In 2011, Congregation Shir Tikvah — composed of 140 member families and renting space in a small church — was the only Jewish organization located on the river’s east side. The example of the vibrantly and diversely occupied Ben Ezra synagogue drove home that not only did we need a permanent location, but Eastside Portland needed a center for Jewish life.
We framed our project as one of establishing such a center — a Commons — and we set out to find potential partners, including other synagogues.
In 2011, Portland was in the middle of another significant population shift east of the river. Westside synagogues were serving increasing numbers of congregants living on the east side, and there was a growing desire for a central Jewish location to serve these families.
The vision of a Jewish commons dedicated to shelter and support many kinds of Jewish life under one roof, offer office space to start up Jewish nonprofits or professionals, provide an eastside satellite location for westside shuls, promote multiple kinds of ritual practice and present affordable space for Jewish music, art and theater is now a five-year-old thriving entity with its own board and executive director: the Eastside Jewish Commons (EJC).
Social and political trends since before the 21st century show a shift in Jewish patterns of belonging, indicating not a diminishment of Jewish identity but a radical transformation.

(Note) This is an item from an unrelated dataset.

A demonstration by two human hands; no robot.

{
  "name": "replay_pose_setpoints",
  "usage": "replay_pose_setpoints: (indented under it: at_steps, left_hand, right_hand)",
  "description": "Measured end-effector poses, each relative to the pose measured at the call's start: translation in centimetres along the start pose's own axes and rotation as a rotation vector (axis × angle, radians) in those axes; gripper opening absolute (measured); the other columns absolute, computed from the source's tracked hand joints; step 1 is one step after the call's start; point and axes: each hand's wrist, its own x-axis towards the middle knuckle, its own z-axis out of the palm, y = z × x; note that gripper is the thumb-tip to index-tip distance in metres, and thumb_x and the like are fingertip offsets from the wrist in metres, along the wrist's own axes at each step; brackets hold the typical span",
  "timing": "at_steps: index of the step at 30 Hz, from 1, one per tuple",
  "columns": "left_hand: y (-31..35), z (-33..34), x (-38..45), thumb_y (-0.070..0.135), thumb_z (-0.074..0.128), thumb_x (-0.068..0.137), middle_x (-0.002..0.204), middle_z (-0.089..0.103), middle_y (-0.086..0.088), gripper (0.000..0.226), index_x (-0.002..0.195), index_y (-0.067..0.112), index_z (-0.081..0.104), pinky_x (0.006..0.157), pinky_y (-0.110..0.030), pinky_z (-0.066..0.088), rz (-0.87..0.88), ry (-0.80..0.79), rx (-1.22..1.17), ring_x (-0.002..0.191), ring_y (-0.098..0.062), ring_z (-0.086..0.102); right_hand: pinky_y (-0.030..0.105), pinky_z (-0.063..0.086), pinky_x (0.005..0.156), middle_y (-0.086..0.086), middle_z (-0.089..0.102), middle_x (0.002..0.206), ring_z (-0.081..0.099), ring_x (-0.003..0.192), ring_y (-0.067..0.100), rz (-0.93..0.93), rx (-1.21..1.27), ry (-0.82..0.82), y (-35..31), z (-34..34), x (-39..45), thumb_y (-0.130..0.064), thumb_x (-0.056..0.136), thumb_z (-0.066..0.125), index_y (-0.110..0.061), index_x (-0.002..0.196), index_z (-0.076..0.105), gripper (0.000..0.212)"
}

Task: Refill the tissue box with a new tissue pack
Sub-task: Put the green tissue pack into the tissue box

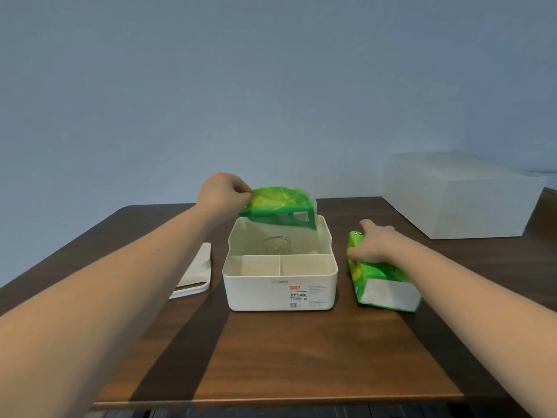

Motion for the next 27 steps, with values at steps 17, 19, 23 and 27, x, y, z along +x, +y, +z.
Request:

Shir Tikvah met this moment when it invited the full breadth of Jewish Portland to join in creating a shared space, in which our congregation would be but one, and not even the central user, of the space. Stakeholders started to envision the many ways common Jewish space could build a vibrant, diverse community: classrooms that could also accommodate meeting and music rehearsals; bookcases scattered throughout the building, announcing that learning could and should take place anywhere and everywhere; and a sanctuary that doubles as a concert and movie venue. The venue is deliberately neutral: all Jews are welcome. Flexibility in space sharing, which is what makes the EJC viable, requires endless creativity and good will. When a film was scheduled for Tisha B’Av by a member organization, Shir Tikvah took its chanting of the Book of Eicha to the park, responding creatively by taking the opportunity to evoke the destruction of the Temple by meeting without a building.
The synagogue as a praying place may not be the center of 21st-century Jewish life. In this time of transition, we cannot be sure what the future of our people will hold. It is clear, however, that the need for the beit knesset, the communal gathering space, is as strong as ever. There are ways that those of us whose power comes from established institutions can use our resources to make room for whatever comes next, and take pride even in what might be as unrecognizable to us as Rabbi Akiva’s classroom was to Moshe Rabbeinu.
Kalyn Culler Cohen is a social-purpose business strategy consultant. She is a former chair of Congregation Shir Tikvah’s Steering Committee and led the Yibaneh Committee, which was tasked with defining steps necessary to create a multi-use Jewish space in southeast Portland.
Rabbi Ariel Stone has collaborated in founding Jewish community organizations and shuls from Ukraine to Oregon, midwifing emergent forms of Jewish expression including TischPDX and the EJC alongside Congregation Shir Tikvah. She is on the national mentor team for the Clergy Leadership Incubator, a two-year rabbinic fellowship program directed by Rabbi Sid Schwarz.